The limitations of the conservatory setting were made particularly clear for us during our junior year, when my surviving classmates and I were deemed sufficiently developed to work with visiting artists. This year, it was a real-live New York City director, in his mid-30s, who led us through a two-day monologue workshop devoted to acting on camera. On day one, we were given our monologue texts, one for the male students, one for the female students. The men's text was a young veteran's first-person account of war; the women's text was a young woman's first-person account of rape. Given 24 hours to prepare, we attacked the pieces with all the dramatic tools we had, and on day number two, we came together to perform our monologues for the camera. One after another we sat there and tore our guts out, the men reliving the moment in the trench when a burst of bullets tore through our buddy's chest, the women staggering through their accounts of a brutal sexual assault—“and then, they held me down, and, you know, raped me!”—it was like the Emoting Olympics, each of us trying to Go There more truthfully than the others; by the end, we were exhausted.
That's when the director wheeled out a TV/VCR combo, suggesting that perhaps we'd now watch our freshly recorded performances. The truth was crueler: In the VCR was a tape containing the original sources of both the men's and women's monologues, which weren't theatrical texts but actual testimony.
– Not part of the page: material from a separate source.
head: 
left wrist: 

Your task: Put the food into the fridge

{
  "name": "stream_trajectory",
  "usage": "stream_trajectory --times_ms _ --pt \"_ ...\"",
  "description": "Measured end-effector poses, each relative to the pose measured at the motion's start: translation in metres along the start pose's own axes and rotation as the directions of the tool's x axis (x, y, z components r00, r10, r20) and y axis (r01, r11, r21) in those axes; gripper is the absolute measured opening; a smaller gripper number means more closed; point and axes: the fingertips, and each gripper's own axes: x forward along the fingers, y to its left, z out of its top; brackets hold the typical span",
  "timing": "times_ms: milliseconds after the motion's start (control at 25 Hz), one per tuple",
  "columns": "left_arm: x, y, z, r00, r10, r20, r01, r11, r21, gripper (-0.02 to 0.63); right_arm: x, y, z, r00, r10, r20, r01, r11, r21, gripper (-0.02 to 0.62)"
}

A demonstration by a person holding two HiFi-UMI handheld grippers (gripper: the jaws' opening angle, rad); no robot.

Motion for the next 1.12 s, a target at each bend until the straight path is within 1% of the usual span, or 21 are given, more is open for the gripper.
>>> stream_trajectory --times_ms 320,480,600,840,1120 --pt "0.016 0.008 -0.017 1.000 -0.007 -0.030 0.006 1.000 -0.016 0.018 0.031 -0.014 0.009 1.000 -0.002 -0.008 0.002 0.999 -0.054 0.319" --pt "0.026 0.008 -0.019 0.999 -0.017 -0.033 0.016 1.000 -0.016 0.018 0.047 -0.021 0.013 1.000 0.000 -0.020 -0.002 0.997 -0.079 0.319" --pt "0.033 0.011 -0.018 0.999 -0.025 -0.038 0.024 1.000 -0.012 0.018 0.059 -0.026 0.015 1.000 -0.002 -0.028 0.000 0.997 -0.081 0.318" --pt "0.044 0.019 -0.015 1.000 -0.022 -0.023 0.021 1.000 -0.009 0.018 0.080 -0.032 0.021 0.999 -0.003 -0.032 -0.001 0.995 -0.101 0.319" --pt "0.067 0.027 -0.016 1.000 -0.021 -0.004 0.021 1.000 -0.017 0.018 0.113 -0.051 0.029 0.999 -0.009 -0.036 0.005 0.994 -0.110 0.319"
There on screen we saw the real-life rape victim, the real-life vet, recounting their horrible stories, and neither of them were doing anything close to “Going There.” “And then they held me down and, you know, raped me.” The flatness of their affect was shocking, and humiliating, and incriminating, exposing our tortured emotional machinations as 16 kinds of sham. Granted, this was acting for the camera, not the stage, and a certain diminishment of output was to be expected. Still, the moral of the exercise rang out loud and clear: In certain situations, everything you've been taught will be useless.